Data items
· · · · · · ·

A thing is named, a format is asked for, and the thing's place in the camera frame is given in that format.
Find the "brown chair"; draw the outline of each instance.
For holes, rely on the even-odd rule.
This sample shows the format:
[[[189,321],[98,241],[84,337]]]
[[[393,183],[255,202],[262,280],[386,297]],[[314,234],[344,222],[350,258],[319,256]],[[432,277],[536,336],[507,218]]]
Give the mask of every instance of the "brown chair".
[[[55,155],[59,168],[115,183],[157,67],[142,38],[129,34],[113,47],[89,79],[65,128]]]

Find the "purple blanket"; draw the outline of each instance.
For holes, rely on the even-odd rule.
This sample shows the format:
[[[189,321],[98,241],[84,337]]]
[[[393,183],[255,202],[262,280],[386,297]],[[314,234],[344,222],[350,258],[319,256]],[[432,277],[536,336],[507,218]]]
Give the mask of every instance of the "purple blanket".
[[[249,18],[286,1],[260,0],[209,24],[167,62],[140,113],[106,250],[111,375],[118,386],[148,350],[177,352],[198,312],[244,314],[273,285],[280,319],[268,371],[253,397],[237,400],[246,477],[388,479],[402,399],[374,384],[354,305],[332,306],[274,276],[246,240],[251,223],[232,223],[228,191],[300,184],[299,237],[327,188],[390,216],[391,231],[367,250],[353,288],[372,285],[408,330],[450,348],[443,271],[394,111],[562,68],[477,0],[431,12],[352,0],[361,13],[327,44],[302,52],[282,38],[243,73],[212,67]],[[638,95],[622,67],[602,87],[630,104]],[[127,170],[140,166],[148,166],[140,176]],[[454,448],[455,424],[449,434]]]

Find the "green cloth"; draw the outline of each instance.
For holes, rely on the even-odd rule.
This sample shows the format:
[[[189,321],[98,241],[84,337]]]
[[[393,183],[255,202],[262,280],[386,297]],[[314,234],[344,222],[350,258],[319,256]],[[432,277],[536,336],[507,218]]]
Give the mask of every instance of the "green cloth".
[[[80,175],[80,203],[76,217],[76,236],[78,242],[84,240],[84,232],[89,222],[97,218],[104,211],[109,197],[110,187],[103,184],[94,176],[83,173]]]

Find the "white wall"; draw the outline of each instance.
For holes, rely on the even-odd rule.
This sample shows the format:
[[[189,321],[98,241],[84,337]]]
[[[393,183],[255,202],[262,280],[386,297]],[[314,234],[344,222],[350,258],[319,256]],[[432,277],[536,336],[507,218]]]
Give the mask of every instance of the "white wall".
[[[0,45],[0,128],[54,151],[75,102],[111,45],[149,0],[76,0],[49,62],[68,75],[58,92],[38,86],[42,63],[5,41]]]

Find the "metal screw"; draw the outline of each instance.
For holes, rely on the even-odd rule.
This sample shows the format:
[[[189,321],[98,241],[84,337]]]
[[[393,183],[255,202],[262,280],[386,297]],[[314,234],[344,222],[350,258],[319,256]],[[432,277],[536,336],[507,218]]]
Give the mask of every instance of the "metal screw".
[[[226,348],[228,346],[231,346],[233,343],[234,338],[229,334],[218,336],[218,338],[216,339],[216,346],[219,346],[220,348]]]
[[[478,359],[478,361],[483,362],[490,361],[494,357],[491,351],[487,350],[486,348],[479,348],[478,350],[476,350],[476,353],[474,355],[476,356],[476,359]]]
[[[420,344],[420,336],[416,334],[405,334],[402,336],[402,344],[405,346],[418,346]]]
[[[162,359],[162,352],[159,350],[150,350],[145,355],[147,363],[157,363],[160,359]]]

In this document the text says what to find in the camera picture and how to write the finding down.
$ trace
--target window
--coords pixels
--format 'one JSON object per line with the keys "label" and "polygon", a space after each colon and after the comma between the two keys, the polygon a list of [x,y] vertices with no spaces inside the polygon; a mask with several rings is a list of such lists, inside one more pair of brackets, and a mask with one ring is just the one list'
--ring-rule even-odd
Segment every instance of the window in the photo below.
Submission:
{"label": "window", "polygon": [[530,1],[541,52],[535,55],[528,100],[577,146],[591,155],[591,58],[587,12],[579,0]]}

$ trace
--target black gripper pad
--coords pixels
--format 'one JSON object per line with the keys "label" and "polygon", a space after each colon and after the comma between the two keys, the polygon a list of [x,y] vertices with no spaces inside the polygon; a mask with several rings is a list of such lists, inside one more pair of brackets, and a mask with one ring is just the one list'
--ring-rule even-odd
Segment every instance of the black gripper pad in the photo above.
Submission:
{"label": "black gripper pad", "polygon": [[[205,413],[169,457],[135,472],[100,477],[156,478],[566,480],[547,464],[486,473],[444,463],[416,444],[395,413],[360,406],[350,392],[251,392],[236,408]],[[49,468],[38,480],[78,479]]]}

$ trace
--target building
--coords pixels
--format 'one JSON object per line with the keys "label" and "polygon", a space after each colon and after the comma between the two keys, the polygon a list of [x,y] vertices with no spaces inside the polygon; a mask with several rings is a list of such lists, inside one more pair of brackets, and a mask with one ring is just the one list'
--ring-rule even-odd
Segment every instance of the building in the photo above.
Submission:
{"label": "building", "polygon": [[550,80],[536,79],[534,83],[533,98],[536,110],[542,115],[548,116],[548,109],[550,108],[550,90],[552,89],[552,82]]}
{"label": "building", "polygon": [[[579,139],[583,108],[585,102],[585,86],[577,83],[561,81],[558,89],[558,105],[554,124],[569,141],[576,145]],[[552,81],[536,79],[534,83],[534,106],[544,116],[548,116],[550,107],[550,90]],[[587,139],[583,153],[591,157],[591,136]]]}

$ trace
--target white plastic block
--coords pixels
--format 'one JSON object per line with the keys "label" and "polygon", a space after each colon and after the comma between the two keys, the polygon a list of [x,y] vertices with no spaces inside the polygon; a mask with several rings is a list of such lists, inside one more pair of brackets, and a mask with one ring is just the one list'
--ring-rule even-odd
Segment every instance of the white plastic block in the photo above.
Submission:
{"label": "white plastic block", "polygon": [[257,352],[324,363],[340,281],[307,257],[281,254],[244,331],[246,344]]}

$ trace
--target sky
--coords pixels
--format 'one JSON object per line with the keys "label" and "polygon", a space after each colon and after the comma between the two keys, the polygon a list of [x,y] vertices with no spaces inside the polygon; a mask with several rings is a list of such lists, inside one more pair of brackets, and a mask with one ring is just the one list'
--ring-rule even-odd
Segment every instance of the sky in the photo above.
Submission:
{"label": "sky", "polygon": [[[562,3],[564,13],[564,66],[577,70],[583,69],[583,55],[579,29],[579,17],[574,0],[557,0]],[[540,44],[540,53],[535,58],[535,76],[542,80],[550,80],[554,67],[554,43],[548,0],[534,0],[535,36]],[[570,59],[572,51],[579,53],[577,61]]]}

· · · · · · ·

What to produce
Go through the records, tally the lines holding the word "outline", and give only the tally.

Task output
5